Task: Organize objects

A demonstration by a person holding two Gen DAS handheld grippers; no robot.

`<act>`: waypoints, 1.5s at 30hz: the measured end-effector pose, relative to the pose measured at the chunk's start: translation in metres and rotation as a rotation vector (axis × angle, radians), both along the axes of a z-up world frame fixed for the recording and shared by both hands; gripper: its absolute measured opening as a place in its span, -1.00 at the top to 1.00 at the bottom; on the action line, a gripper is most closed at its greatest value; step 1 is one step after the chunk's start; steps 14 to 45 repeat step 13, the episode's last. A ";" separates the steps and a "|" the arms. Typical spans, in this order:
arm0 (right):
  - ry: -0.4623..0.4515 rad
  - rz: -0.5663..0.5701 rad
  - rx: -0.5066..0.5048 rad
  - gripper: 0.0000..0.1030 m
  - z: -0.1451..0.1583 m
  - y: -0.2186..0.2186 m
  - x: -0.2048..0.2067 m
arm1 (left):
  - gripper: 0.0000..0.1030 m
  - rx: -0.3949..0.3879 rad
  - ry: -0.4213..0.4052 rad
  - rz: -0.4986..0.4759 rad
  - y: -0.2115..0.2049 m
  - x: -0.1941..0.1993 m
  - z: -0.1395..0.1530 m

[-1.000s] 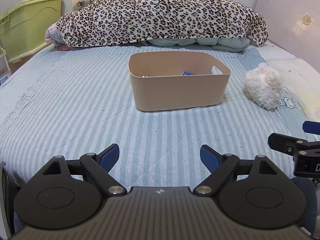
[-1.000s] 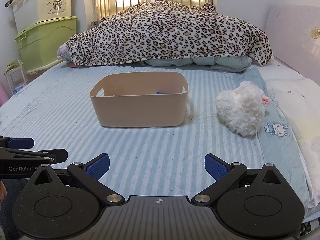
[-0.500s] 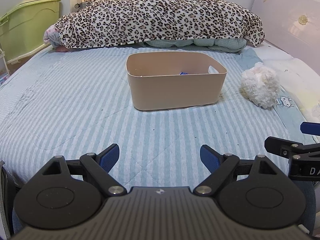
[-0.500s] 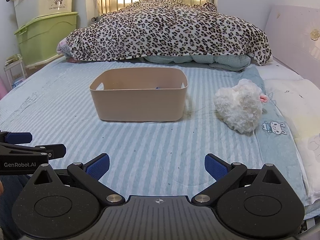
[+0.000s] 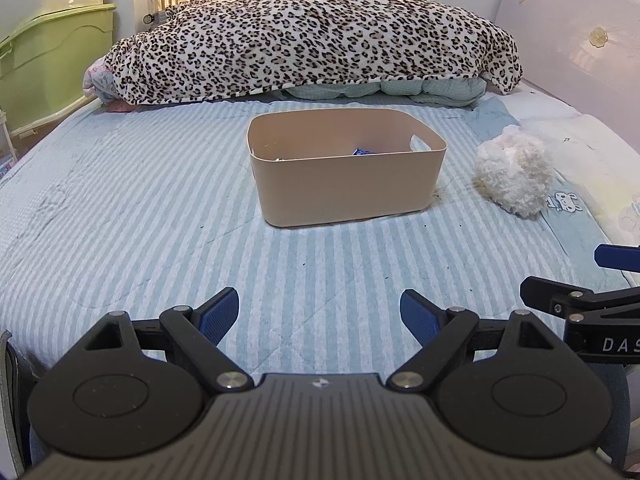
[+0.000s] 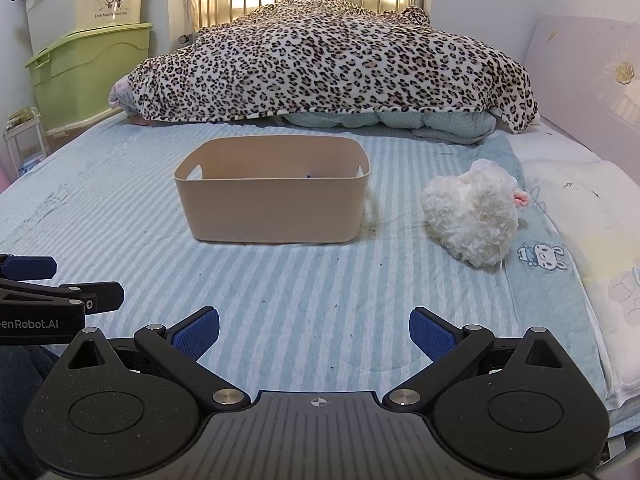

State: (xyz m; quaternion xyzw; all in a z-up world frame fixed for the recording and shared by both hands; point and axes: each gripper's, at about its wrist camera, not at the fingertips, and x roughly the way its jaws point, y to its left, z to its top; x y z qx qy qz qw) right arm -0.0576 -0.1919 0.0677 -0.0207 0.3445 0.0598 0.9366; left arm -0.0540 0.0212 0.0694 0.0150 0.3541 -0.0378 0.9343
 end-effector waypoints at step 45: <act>0.009 -0.009 0.008 -1.00 -0.002 -0.002 0.002 | -0.71 -0.005 0.009 0.005 0.000 0.003 -0.001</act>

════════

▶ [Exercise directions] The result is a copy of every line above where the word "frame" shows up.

▶ [Reply]
`<act>`: waypoints, 1.5s at 30hz: the measured end-effector pose, relative to the pose measured at the chunk's start: translation in metres and rotation as a rotation vector (axis × angle, radians), both along the axes of a z-up world frame fixed for the recording and shared by both hands; gripper: its absolute measured opening as a place in its span, -1.00 at the top to 1.00 at the bottom; on the action line, a gripper is most closed at its greatest value; step 1 is one step after the chunk's start; steps 14 to 45 repeat step 13, the episode's last. A ";" separates the steps and a "|" the arms. Typical spans, in this order:
State: (xyz m; quaternion xyzw; all in a z-up world frame fixed for the recording and shared by both hands; point and axes: each gripper's, at about its wrist camera, not at the fingertips, and x roughly the way its jaws point, y to its left, z to its top; x y z qx qy qz qw) right arm -0.0576 -0.1919 0.0677 -0.0207 0.3445 0.0598 0.9366; left arm -0.0540 0.0212 0.0694 0.0150 0.3541 -0.0378 0.9343

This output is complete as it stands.